The machines, produced by Election Systems and Software of Omaha, Neb., replace the 240 Shouptronic 1242 machines currently used by the county.

Sixteen South Carolina counties will use the iVotronic machines in November. The entire state will switch to the new system by 2006 at a cost of $36 million.

Spartanburg County's 690 machines cost about $2.5 million, with the federal government paying 95 percent of the cost, and the state picking up the remainder.

Blanchard said the new system would allow the visually impaired to vote without assistance for the first time in South Carolina. She said it also will be easier and more efficient for both voters and people manning the polls.

"We're not interested in being fast," Blanchard said. "We feel like we're fast already. We want to be accurate."

Ellen Theisen shares Blanchard's interest in accuracy. Theisen, spokeswoman for VotersUnite, a Port Ludlow, Wash.-based voter advocacy group, said that ES&S has a poor track record on that front.

Theisen sent a letter to the state Election Commission before it chose ES&S as its vendor.

"I'm really sorry to hear that they went ahead and did this when they knew all the reasons not to," Theisen said.

Recent problems with ES&S equipment, outlined on the VotersUnite Web site (www.votersunite.org), include:

(bullet) In Dade County, Fla., in April 2002, the software used to combine 45 absentee votes with the 309 electronic ballots changed the order of the candidates' names as it computed the results. The initial tally showed wins for two City Council candidates who actually lost the election. An ES&S technician had opened the ballot program on the memory cards to change a header. At the same time, he bumped the first candidate to the last position.

(bullet) In Wake County, N.C., in November 2002, machines lost 436 ballots in early voting. When the county director of elections contacted ES&S, company officials admitted that they knew the system was flawed.

(bullet) In Sarasota County, Fla., this past March, the county board of elections said the votes of 189 people were ever counted.

(bullet) Officials in three Indiana counties discovered in March that ES&S had installed an uncertified version of software. Representatives agreed to reinstall the certified version.
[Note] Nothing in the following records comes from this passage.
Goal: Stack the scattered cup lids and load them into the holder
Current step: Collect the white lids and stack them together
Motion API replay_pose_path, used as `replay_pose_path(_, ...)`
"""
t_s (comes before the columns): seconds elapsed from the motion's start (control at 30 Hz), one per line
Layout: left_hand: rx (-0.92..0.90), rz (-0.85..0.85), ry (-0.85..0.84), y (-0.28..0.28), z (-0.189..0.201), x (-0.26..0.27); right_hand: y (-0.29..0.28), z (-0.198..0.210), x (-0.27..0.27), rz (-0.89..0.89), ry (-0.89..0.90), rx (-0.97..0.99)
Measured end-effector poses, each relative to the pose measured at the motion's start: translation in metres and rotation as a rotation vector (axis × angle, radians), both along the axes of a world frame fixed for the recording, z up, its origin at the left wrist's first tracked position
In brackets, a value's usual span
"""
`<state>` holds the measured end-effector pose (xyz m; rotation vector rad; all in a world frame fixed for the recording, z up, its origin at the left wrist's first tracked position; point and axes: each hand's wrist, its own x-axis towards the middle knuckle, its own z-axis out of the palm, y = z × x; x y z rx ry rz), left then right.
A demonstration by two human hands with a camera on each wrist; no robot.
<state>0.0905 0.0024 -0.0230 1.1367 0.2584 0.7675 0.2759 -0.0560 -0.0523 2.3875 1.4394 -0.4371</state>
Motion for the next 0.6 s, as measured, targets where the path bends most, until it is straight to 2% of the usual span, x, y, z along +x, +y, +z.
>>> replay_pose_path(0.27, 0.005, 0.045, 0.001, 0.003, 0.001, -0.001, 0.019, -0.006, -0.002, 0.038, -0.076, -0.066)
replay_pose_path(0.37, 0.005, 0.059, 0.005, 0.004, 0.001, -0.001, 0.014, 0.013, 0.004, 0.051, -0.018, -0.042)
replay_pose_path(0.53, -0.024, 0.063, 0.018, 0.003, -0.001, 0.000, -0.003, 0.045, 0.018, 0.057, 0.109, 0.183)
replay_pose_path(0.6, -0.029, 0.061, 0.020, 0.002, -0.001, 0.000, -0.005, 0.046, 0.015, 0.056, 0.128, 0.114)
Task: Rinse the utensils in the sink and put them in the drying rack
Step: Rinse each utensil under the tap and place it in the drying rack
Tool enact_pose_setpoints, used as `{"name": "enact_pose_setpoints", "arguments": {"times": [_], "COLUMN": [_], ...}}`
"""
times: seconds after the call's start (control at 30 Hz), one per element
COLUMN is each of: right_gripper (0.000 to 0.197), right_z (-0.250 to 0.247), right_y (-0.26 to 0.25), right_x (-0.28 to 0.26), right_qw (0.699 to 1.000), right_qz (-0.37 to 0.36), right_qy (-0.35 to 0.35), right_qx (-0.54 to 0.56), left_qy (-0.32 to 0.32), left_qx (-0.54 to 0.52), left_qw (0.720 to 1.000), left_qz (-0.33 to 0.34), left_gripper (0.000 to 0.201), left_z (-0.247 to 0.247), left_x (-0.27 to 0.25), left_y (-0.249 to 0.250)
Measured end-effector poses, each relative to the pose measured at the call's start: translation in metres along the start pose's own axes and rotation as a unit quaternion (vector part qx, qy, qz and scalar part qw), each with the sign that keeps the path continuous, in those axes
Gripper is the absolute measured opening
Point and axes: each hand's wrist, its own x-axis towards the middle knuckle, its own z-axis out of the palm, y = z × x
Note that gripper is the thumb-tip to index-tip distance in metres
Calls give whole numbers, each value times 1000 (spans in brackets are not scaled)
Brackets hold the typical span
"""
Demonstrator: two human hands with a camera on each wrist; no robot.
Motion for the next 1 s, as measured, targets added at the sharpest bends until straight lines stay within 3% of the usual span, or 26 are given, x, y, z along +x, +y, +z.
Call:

Then it was determined that the certified version doesn't tabulate the votes correctly, so the county allowed the use of the uncertified version.

Meghan McCormick, a spokeswoman for ES&S, said all of the problems had been worked out and that the equipment had never been more reliable.

"It's been certified, tested and proven in elections worldwide," McCormick said. "We're confident that we can deliver a secure, accurate and reliable vote."

McCormick said the problem in Wake County was "an obscure technical issue" that had been fixed in other equipment before the election.

She said a misunderstanding of a recent change in the law and miscommunication on the part of company officials led to the problem in Indiana.

"This was absolutely not an intentional effort to circumvent the certification process," McCormick said in an e-mail. "At ES&S we take the certification process very seriously and we regret that this incident occurred."

Blanchard, who was on the panel that ed ES&S, said she was aware of the problem in Indiana but not of those in North Carolina and Florida. She said she's confident that all of the bugs have been worked out.

"I hope it's been installed in enough states that they should have everything ironed out in South Carolina," Blanchard said. "If there were a problem, we'd be able to catch it immediately, because we can do an audit trail using a flash card."

Still, Theisen offered one bit of advice: "Be wary and watchful," she said.